Week-2 Discussion, NLRB v. Jones &Laughlin Steel Corp. of 1937 ADear class,
Google this case. Read it and take a position. Remember the rubric.
The turning point in the interpretation of the commerce clause came with the 1937 case, NLRB v. Jones &
Laughlin Steel Corp. The previous year, in the Carter v. Carter Coal Co case, the court invalidated a program,
initiated under the New Deal, that had tried to regulate the labor practices of coal firms on the basis that these
practices were local, and therefore had only an indirect impact on interstate commerce. In NLRB v. Jones &
Laughlin Steel Corp, the court deviated from that decision by ruling that Congress could regulate employment
practices at a steel plant because any stoppages at that plant would have a serious, detrimental impact on
interstate commerce. The court concluded that since the steel industry is a networked industry that
incorporates mines, plants, and factories from Minnesota to Pennsylvania, the manufacturing of steel properly
falls under the jurisdiction of the commerce clause.

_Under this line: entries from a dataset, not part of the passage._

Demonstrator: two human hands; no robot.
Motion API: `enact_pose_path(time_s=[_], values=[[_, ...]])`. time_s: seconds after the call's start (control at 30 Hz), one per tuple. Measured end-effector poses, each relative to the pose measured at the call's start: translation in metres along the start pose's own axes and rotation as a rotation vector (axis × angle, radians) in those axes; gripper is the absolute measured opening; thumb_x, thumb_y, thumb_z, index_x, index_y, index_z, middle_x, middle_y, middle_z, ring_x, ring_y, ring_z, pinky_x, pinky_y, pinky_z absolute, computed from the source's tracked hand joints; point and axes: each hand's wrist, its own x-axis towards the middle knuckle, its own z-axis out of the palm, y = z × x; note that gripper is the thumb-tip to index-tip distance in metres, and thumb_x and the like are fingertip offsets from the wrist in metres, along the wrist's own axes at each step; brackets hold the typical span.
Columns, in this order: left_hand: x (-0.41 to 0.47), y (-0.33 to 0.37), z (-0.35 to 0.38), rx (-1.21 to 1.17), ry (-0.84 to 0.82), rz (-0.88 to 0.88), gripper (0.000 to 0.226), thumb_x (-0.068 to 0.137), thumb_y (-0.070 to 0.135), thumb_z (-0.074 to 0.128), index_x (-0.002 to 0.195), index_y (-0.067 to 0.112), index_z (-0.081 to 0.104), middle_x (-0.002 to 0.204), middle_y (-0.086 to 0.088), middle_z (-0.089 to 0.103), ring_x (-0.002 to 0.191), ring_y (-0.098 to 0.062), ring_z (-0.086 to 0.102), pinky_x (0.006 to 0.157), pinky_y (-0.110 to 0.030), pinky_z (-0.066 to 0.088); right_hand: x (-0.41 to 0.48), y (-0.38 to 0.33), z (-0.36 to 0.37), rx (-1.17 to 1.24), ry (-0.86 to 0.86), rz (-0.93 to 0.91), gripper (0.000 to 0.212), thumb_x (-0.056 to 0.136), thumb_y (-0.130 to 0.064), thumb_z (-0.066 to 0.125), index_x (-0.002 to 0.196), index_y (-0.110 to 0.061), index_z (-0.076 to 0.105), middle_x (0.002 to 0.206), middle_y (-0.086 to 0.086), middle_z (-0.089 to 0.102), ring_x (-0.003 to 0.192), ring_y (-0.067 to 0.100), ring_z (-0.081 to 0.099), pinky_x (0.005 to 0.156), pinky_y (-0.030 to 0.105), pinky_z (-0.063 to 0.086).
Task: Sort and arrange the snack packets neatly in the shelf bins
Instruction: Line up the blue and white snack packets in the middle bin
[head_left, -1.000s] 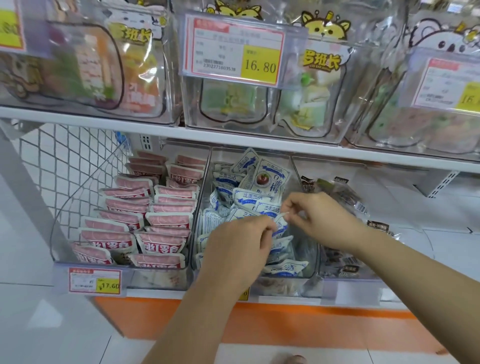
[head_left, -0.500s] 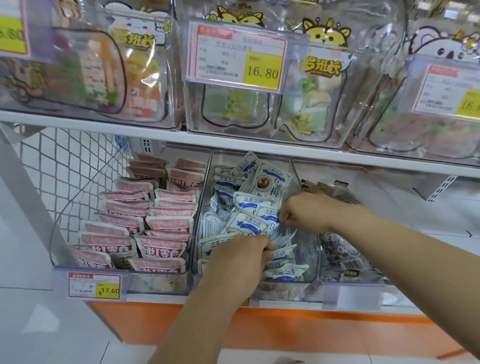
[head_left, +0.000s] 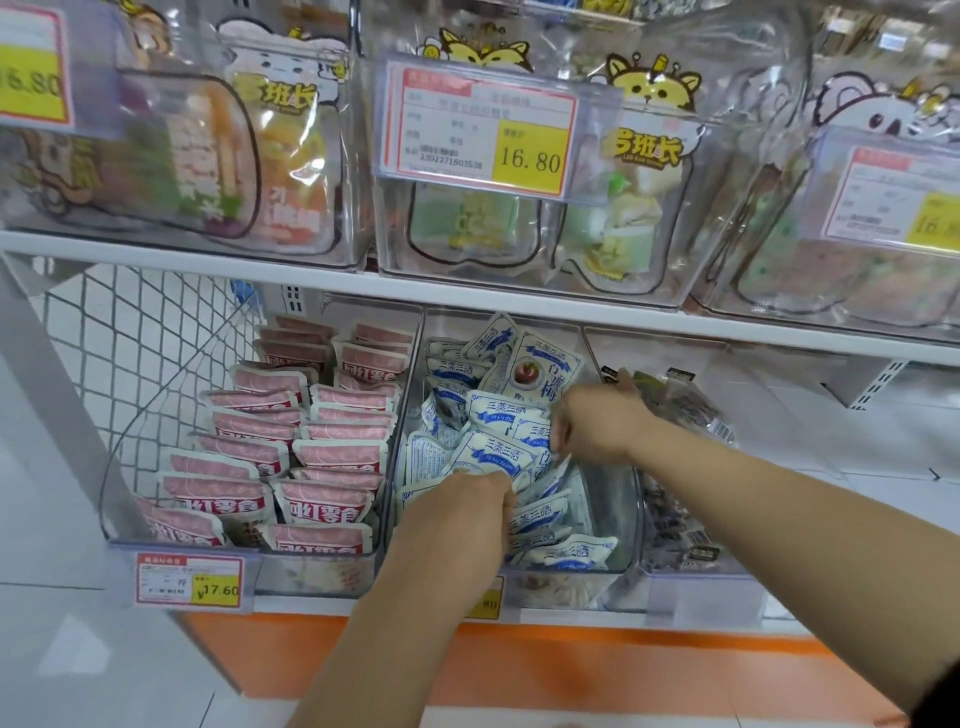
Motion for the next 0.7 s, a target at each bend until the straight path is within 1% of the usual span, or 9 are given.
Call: enact_pose_path(time_s=[0.07,0.1,0.17,0.2,0.33,0.4,0.53,0.6,0.7], values=[[-0.001,-0.001,0.0,0.002,0.029,0.001,0.014,0.095,0.02,0.044,0.102,0.027,0.053,0.094,0.006,0.061,0.081,-0.015,0.06,0.073,-0.031,0.05,-0.015,0.007,-0.006,0.224,0.11,-0.037,0.013,0.083,-0.015,0.063,0.082,-0.027,0.068,0.096,-0.012,0.069,0.088,0.005,0.061,0.092,0.029,0.047],[-0.001,-0.001,0.0,0.007,0.035,0.004,0.015,0.096,0.021,0.043,0.104,0.027,0.053,0.096,0.005,0.061,0.082,-0.015,0.06,0.074,-0.032,0.05,-0.025,0.01,-0.008,0.262,0.216,-0.039,0.016,0.083,-0.014,0.062,0.082,-0.029,0.068,0.093,-0.012,0.069,0.079,0.003,0.06,0.081,0.025,0.05],[0.0,-0.002,0.001,0.025,0.039,0.017,0.016,0.096,0.021,0.041,0.106,0.026,0.052,0.096,0.004,0.062,0.083,-0.016,0.06,0.074,-0.032,0.05,-0.047,0.018,-0.007,0.361,0.458,-0.013,0.018,0.085,-0.011,0.06,0.087,-0.026,0.07,0.083,-0.012,0.068,0.062,-0.001,0.055,0.061,0.019,0.046],[0.0,-0.002,0.002,0.031,0.038,0.025,0.016,0.096,0.02,0.041,0.106,0.026,0.052,0.096,0.004,0.063,0.083,-0.016,0.059,0.073,-0.033,0.05,-0.059,0.022,-0.006,0.451,0.571,-0.005,0.018,0.085,-0.01,0.06,0.088,-0.024,0.071,0.08,-0.011,0.068,0.06,-0.001,0.055,0.057,0.018,0.043],[0.004,0.001,0.007,0.033,0.024,0.036,0.016,0.095,0.018,0.041,0.107,0.026,0.047,0.089,0.006,0.059,0.078,-0.015,0.056,0.065,-0.031,0.043,-0.091,0.027,0.016,0.806,0.913,0.023,0.022,0.087,-0.009,0.062,0.09,-0.031,0.065,0.085,-0.01,0.065,0.063,0.013,0.062,0.062,0.023,0.047],[0.005,0.004,0.008,0.036,0.031,0.042,0.014,0.096,0.019,0.039,0.108,0.025,0.046,0.085,0.008,0.055,0.075,-0.015,0.054,0.062,-0.03,0.039,-0.097,0.022,0.026,0.916,1.047,0.036,0.022,0.089,-0.007,0.058,0.091,-0.028,0.064,0.089,-0.004,0.065,0.058,0.016,0.062,0.058,0.016,0.047],[0.005,0.011,0.008,0.014,0.029,0.059,0.016,0.099,0.036,0.032,0.104,0.025,0.043,0.082,0.007,0.059,0.072,-0.014,0.056,0.061,-0.031,0.044,-0.098,0.01,0.031,1.078,1.25,0.071,0.021,0.091,-0.007,0.055,0.092,-0.026,0.063,0.086,0.008,0.065,0.058,0.01,0.064,0.053,0.007,0.041],[0.005,0.017,0.006,-0.001,0.035,0.059,0.021,0.099,0.043,0.031,0.106,0.027,0.042,0.082,0.008,0.06,0.072,-0.012,0.057,0.063,-0.032,0.046,-0.095,0.005,0.034,1.112,1.291,0.023,0.023,0.09,-0.008,0.057,0.092,-0.031,0.063,0.084,-0.001,0.065,0.064,0.006,0.065,0.06,0.011,0.046],[0.009,0.024,-0.005,-0.158,0.154,-0.027,0.033,0.098,0.045,0.027,0.115,0.029,0.05,0.08,0.013,0.057,0.075,-0.013,0.056,0.07,-0.032,0.046,-0.091,0.003,0.048,1.085,1.168,-0.067,0.02,0.085,-0.015,0.061,0.091,-0.034,0.065,0.086,-0.018,0.064,0.079,0.005,0.065,0.072,0.02,0.051]])
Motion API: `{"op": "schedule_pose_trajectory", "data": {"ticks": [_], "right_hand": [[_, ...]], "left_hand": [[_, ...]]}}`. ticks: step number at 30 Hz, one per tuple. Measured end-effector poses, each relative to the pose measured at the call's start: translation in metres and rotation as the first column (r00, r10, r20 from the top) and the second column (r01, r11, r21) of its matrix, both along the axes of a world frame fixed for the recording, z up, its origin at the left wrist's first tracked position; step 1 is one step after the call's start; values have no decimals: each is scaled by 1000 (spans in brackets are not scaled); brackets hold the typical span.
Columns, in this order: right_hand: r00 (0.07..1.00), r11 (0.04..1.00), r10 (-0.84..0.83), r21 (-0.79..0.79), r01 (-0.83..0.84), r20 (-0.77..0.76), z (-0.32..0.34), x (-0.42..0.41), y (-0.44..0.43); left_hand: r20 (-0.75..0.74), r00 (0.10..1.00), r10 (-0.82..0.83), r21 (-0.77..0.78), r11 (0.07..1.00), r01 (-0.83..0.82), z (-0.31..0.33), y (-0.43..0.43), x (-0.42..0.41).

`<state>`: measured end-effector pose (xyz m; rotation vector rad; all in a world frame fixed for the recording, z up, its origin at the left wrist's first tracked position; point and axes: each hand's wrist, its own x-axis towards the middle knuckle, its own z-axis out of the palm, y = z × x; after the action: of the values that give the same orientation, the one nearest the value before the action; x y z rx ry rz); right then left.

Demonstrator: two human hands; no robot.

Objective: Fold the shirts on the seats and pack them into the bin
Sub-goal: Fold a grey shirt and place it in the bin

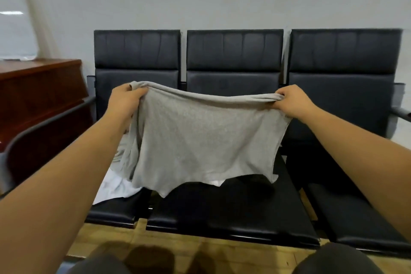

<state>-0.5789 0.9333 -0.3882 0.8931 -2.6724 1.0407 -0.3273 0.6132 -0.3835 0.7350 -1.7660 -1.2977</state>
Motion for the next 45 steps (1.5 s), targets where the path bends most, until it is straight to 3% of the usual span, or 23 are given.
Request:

In summing up, the court concluded that…..
Discussion Board Rubric
59
1. Each student must post their initial posting by Saturday of the week.
2. 10 points per week. 2 points for posting your thread by Saturday, 2 points for proper referencing, 2 points for a proper thesis statement, 3 points for properly responding to other students and 1 point for
grammar.
3. 3 total posts per week, one is your initial posting, the 2 others are your responses to other students.
4. All discussion boards close at midnight on Monday night, Western standard time.
5. Students must post 3 references in terms of their initial posting. 1 of the references can be from the book, however, 2 outside sources are additionally required, do not use Wikipedia, all sources have to be
proper per MLA or APA standards.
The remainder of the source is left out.